15. Interview Perspective

  • Weak: "ATPG figures out inputs that test a fault."
  • Good: "ATPG controls the fault site to the excite value and propagates the effect to an output, backtracking on conflicts."
  • Senior: "ATPG detects a fault with a two-sided search: justification (work backward to control the fault site to its excite value) and propagation (work forward to sensitize a path so the effect is observable at a scan cell/PO). It tracks the fault as a D (good/faulty) and advances the D-frontier to an output, searching by decisions, implications, and backtracking — ending in a pattern (testable) or a proof no pattern exists (redundant). SCOAP measures (CC0/CC1/CO) guide the decisions for speed. So an undetected fault is a controllability failure, an observability failure, or redundant — and the fix (control point, observe point, effort, or accept) depends on which. It's all combinational because scan gives state C/O."

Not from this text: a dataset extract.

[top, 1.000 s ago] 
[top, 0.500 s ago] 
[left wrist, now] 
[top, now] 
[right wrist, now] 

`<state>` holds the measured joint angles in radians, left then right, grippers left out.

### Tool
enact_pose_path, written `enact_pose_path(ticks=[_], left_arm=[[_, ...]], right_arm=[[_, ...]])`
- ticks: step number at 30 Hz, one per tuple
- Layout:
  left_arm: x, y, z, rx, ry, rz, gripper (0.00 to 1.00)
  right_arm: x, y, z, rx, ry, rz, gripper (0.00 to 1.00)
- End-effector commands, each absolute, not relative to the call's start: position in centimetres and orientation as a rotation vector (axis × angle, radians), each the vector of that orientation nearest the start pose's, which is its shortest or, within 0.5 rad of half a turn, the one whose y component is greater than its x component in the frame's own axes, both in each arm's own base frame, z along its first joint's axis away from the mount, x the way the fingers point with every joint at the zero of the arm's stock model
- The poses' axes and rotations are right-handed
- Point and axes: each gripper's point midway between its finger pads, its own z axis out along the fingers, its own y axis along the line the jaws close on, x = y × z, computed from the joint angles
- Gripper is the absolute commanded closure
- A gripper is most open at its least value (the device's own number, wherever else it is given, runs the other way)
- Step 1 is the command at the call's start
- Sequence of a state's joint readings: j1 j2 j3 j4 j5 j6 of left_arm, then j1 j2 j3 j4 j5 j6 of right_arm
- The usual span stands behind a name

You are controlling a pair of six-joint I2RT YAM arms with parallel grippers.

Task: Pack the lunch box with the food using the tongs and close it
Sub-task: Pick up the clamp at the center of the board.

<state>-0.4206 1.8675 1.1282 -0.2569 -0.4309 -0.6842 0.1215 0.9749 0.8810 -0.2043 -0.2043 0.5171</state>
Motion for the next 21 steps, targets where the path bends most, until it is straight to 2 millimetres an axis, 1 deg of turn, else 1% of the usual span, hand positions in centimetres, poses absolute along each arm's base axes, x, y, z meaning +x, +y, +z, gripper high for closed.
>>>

16. Interview / Review Questions

17. Key Takeaways

  • ATPG detects a fault by simultaneously controlling its site to the exciting value (justification, working backward to PIs/scan cells) and observing its effect at a scan cell/PO (propagation, working forward along a sensitized path) — the excite + propagate of 2.2 as an algorithm.
  • It tracks the fault effect with the D-calculus (D/D') and advances the D-frontier toward an output, searching by decisions, implications, and backtracking (D-algorithm/PODEM/FAN).
  • The search ends in a valid pattern (fault testable) or a proof no pattern exists (fault redundant, 5.5) — so an undetected fault is a controllability failure, an observability failure, or redundant.
  • SCOAP testability measures (CC0/CC1/CO) guide the search toward easy decisions — a heuristic for speed, not a truth about testability.
  • Scan provides controllability/observability of state (3.1), so ATPG reasons over the combinational logic (flops as pseudo-PI/PO) — the reason the search is tractable; the right fix for a hard fault depends on which half failed. Next: 5.3 — pattern generation & fault simulation.

18. Quick Revision

How ATPG reasons. Detect = CONTROL the excite value (JUSTIFICATION, backward to PIs/scan cells) + OBSERVE the effect (PROPAGATION, forward, sensitize a path, side-inputs non-controlling) — the excite+propagate of 2.2 as a search. Track the fault as D/D' along the D-frontier to an output. Search = decisions → implications → backtracking (D-algorithm/PODEM/FAN) → a pattern (testable) or no pattern exists (redundant, 5.5). SCOAP (CC0/CC1/CO) GUIDES decision order (heuristic, not truth). Scan gives state C/O (3.1) → combinational search → tractable. Undetected = control fail / observe fail / redundant → fix = control point / observe point / accept; effort only helps ABORTED faults. Next: 5.3 — pattern generation & fault simulation.